__What is required__: Search the data for the word "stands". Reproduce every line where it is found.

__Data extracts__:
>>>>>
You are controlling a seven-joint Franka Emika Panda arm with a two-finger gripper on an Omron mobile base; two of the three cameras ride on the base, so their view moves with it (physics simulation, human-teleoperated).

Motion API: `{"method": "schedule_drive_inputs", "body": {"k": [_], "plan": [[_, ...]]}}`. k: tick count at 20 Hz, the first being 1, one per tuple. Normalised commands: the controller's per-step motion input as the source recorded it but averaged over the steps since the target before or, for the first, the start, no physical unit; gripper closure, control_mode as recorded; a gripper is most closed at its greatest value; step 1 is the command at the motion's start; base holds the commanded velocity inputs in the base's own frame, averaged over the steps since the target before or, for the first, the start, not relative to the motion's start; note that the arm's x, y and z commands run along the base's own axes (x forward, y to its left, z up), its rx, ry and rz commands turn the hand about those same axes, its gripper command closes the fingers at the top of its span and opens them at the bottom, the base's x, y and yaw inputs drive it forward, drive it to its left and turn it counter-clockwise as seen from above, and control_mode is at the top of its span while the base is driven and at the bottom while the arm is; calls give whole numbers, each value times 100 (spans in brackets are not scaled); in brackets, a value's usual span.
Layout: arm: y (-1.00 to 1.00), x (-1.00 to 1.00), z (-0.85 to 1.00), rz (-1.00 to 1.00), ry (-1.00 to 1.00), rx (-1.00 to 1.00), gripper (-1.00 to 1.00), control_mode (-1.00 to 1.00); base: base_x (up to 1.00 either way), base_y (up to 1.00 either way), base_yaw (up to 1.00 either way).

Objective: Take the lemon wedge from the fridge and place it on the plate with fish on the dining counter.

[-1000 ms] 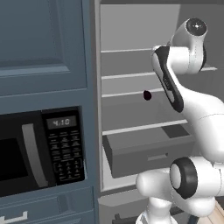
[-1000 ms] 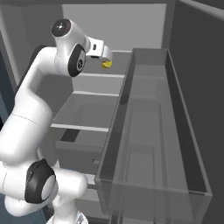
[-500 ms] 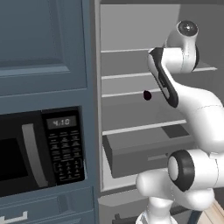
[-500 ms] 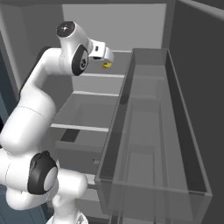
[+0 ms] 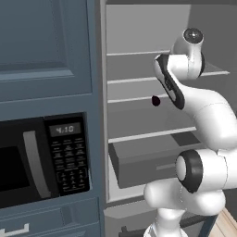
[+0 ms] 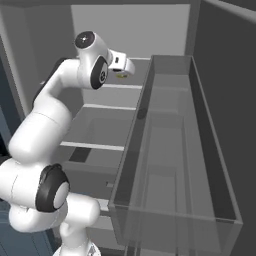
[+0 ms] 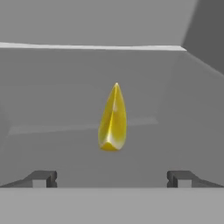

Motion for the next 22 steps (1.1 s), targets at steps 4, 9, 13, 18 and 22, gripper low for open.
{"method": "schedule_drive_inputs", "body": {"k": [4, 9, 13, 18, 22], "plan": [[-12, 49, -14, 0, 0, 0, -100, -100, 0, 0, 0], [-7, 56, -11, 0, 0, 0, -100, -100, 0, 0, 0], [-8, 57, -10, 0, 0, 0, -100, -100, 0, 0, 0], [-4, 44, -10, 0, 0, 0, 100, -100, 0, 0, 0], [0, 7, -6, 0, 0, 0, 100, -100, 0, 0, 0]]}}
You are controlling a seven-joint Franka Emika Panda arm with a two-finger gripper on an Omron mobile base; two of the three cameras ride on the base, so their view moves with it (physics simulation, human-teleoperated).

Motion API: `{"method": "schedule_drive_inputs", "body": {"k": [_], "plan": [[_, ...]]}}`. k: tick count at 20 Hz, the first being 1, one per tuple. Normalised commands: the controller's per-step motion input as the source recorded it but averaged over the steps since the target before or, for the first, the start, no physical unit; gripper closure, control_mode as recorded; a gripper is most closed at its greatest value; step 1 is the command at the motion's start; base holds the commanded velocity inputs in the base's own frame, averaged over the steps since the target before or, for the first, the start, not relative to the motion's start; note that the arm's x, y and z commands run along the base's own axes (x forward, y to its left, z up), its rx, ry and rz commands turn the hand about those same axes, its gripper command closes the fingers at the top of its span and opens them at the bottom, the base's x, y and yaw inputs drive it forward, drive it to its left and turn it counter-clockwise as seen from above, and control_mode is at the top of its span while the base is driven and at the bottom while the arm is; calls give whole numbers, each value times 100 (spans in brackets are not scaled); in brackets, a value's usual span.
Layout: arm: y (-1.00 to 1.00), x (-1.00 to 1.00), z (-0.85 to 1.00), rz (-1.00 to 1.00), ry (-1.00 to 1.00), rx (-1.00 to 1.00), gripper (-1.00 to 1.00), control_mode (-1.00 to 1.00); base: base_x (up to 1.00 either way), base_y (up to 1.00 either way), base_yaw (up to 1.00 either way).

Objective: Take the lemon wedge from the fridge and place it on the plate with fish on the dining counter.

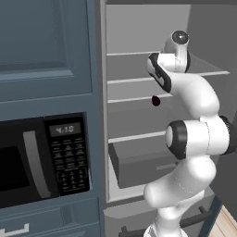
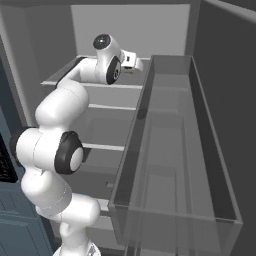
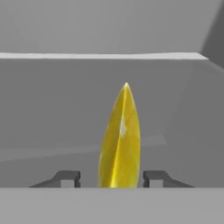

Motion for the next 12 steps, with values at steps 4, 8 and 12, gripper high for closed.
{"method": "schedule_drive_inputs", "body": {"k": [4, 8, 12], "plan": [[0, 0, 0, 0, 0, 0, 100, -100, 0, 0, 0], [0, -8, 0, 0, 0, 0, 100, -100, 0, 0, 0], [23, -86, 22, 0, -10, 0, 100, -100, 0, 0, 0]]}}
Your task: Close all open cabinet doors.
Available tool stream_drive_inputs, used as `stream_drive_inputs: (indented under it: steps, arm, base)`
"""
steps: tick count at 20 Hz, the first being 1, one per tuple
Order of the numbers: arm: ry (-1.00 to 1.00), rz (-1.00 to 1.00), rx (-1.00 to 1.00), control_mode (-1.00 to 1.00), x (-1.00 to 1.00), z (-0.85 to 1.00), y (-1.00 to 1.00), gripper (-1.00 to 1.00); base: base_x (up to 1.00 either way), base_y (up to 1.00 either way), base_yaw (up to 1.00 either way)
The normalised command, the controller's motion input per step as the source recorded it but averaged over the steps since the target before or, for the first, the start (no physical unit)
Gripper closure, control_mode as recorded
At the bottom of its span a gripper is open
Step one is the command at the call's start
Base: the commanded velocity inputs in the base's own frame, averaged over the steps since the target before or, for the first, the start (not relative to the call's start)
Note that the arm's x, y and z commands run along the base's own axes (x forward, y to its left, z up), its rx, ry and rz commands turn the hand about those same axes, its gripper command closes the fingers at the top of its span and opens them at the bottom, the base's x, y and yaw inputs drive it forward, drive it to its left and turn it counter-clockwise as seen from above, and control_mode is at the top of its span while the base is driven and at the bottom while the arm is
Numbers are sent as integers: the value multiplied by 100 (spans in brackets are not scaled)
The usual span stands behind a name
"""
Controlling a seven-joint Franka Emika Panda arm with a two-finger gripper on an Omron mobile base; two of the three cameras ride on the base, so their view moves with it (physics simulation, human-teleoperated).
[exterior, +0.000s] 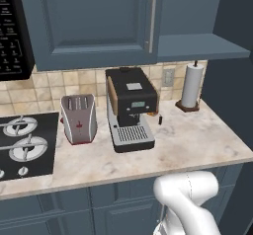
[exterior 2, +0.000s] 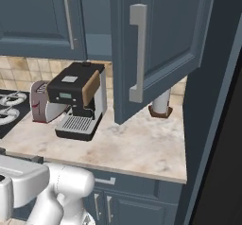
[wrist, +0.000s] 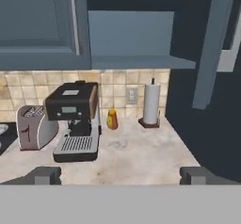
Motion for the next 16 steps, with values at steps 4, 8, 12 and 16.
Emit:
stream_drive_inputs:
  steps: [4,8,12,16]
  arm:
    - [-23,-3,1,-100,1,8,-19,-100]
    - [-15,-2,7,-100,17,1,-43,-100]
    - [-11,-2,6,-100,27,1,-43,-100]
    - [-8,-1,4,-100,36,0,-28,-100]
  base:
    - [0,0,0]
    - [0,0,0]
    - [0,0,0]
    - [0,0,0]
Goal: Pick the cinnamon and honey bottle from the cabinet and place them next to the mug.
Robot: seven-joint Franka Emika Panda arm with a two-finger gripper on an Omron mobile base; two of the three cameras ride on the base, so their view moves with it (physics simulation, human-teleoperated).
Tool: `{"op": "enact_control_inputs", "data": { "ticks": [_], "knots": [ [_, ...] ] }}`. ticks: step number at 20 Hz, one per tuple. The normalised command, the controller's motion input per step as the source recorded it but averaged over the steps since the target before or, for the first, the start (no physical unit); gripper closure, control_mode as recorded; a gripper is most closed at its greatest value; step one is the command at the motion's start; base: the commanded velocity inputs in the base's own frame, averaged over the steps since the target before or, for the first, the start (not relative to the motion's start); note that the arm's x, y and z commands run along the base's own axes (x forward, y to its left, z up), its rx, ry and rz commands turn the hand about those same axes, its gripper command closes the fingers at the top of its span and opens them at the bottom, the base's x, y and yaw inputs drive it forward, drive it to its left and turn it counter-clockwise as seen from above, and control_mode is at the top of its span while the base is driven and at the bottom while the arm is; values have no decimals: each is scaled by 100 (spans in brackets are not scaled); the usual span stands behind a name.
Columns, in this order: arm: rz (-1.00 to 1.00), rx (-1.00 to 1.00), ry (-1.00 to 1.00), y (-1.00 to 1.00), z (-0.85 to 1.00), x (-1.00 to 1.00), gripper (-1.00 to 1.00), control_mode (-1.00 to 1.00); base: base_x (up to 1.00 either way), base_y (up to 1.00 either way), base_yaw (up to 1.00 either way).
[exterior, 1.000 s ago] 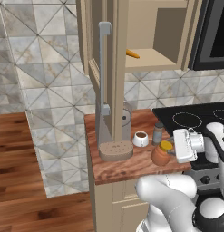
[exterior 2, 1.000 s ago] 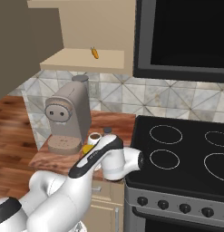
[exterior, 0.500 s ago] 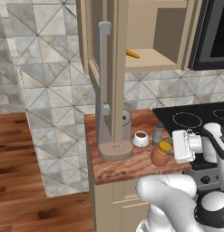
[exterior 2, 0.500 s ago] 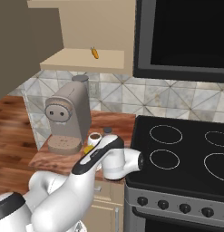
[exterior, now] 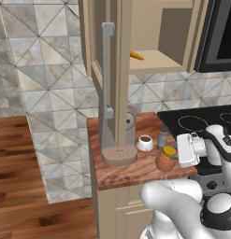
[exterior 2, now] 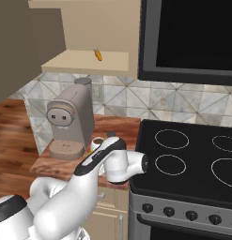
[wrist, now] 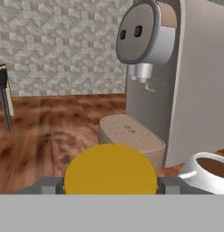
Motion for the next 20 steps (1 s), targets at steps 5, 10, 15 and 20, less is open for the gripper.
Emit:
{"op": "enact_control_inputs", "data": {
  "ticks": [5,10,15,20],
  "knots": [
    [-1,-6,5,0,-3,12,100,-100,0,0,0],
    [-1,-1,2,-1,-17,9,100,-100,0,0,0],
    [0,0,6,0,-10,14,100,-100,0,0,0],
    [0,0,0,0,-8,12,100,-100,0,0,0]
  ]
}}
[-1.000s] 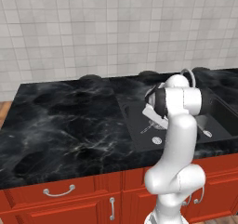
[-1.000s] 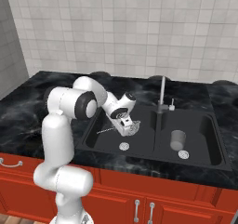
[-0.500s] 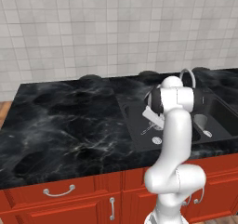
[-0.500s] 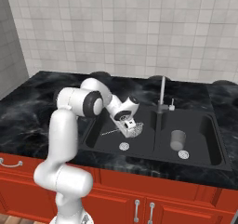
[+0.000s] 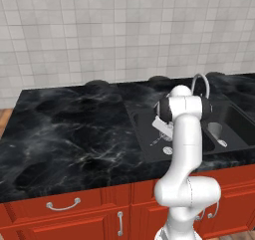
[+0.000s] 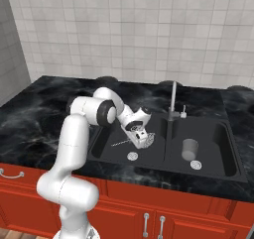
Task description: Place the strainer in the left basin and the glass cup in the right basin of the sink.
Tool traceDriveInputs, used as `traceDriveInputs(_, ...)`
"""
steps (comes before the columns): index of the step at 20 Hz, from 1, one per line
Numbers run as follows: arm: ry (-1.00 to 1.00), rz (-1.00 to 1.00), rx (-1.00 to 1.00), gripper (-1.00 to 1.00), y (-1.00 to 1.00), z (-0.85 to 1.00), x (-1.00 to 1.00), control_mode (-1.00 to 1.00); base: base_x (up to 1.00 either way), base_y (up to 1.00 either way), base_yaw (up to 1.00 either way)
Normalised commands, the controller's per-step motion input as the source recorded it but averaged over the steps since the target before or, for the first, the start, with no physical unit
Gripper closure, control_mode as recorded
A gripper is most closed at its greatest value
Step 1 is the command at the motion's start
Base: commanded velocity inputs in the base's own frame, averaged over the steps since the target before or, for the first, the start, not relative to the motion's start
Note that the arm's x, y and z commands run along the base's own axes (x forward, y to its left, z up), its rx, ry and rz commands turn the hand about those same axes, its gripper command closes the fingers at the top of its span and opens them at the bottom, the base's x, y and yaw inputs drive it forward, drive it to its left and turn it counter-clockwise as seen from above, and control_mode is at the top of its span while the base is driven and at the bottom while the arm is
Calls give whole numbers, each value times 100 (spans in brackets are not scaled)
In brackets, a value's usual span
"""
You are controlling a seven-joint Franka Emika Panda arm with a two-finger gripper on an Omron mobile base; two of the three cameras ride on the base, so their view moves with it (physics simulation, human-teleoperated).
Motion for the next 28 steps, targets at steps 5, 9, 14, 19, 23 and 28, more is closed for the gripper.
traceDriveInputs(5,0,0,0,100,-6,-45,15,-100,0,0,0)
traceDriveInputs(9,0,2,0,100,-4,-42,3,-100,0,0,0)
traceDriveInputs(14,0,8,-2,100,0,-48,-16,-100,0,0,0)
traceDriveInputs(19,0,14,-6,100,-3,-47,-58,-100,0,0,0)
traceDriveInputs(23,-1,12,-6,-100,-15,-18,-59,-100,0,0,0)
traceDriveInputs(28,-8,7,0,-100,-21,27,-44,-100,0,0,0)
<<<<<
__Output__:
The usual span stands behind a name
Tool: `{"op": "enact_control_inputs", "data": { "ticks": [_], "knots": [ [_, ...] ] }}`. ticks: step number at 20 Hz, one per tuple. The normalised command, the controller's motion input per step as the source recorded it but averaged over the steps since the target before or, for the first, the start (no physical unit); gripper closure, control_mode as recorded; a gripper is most closed at its greatest value; step one is the command at the motion's start; base: the commanded velocity inputs in the base's own frame, averaged over the steps since the target before or, for the first, the start (not relative to the motion's start); note that the arm's x, y and z commands run along the base's own axes (x forward, y to its left, z up), its rx, ry and rz commands turn the hand about those same axes, its gripper command closes the fingers at the top of its span and opens them at the bottom, the base's x, y and yaw inputs drive it forward, drive it to its left and turn it counter-clockwise as seen from above, and control_mode is at the top of its span while the base is driven and at the bottom while the arm is; values have no decimals: each is scaled by 100 (spans in brackets are not scaled); the usual span stands behind a name.

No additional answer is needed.